Article 7 of the UN’s Universal Declaration of Human Rights unambiguously proclaims that quote, “All are equal before the Law and are entitled without discrimination to equal protection of the Law. All are entitled to equal protection against any discrimination in violation of this declaration and against any incitement to such discrimination”. The ominous circumstances that obtain in Guyana currently is that those who are committing the violations broadly enunciated under this article seem to be enjoying the protection of the Law at the expense of the victims of the violations. A man who is found to have been brutally beaten and tortured is taken to one of the highest departments in the Police institution in Guyana, and they refused to have anything to do with the issue.

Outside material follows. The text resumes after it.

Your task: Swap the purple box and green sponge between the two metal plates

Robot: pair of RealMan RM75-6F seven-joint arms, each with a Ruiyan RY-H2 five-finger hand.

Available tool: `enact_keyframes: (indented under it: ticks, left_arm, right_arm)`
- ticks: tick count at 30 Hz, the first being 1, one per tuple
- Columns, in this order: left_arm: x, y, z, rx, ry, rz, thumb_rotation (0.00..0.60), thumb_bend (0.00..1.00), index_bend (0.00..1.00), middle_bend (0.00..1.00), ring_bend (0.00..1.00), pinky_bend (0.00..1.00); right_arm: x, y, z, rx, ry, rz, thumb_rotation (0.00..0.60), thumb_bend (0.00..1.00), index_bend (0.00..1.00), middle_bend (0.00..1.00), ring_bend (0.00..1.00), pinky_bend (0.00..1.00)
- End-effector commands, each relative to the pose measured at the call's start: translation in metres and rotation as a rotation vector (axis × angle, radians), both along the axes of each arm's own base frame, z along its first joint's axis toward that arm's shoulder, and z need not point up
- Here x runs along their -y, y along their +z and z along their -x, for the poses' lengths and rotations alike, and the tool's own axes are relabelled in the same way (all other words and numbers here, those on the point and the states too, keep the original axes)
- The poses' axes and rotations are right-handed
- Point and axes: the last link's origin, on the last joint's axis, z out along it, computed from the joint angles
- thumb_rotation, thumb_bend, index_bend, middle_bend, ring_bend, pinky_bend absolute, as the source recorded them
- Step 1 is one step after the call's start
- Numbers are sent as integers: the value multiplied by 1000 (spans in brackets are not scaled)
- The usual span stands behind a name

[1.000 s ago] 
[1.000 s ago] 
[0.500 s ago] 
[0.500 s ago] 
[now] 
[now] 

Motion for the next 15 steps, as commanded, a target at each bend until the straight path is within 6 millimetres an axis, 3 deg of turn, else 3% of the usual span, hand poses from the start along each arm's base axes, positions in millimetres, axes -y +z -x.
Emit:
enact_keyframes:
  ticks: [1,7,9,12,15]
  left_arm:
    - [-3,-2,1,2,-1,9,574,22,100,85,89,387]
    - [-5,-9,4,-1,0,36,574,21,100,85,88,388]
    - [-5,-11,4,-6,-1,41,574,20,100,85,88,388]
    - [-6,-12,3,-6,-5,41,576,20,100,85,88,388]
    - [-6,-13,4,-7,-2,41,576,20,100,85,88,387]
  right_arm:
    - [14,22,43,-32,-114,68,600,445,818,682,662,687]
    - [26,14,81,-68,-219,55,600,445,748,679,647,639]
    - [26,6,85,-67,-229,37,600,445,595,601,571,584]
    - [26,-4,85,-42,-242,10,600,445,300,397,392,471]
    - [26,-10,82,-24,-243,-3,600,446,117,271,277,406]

Let’s just for the sake of clarity stipulate that they had recognized that something was wrong or illegal with the circumstances under which the man was brought before them, wasn’t it then their sworn duty  to  detain or arrest the persons in whose custody the man was at the moment,  and immediately convey him to a hospital for medical attention? Isn’t that the procedure required under the Laws of Guyana, the Constitution of Guyana, the Police Act? And even more frighteningly ominous is the obtuse disinterest being shown by the Political Authority to clearly written and unambiguously explained, clauses and provisos in our Laws on how the execution of justice is supposed to unfold.  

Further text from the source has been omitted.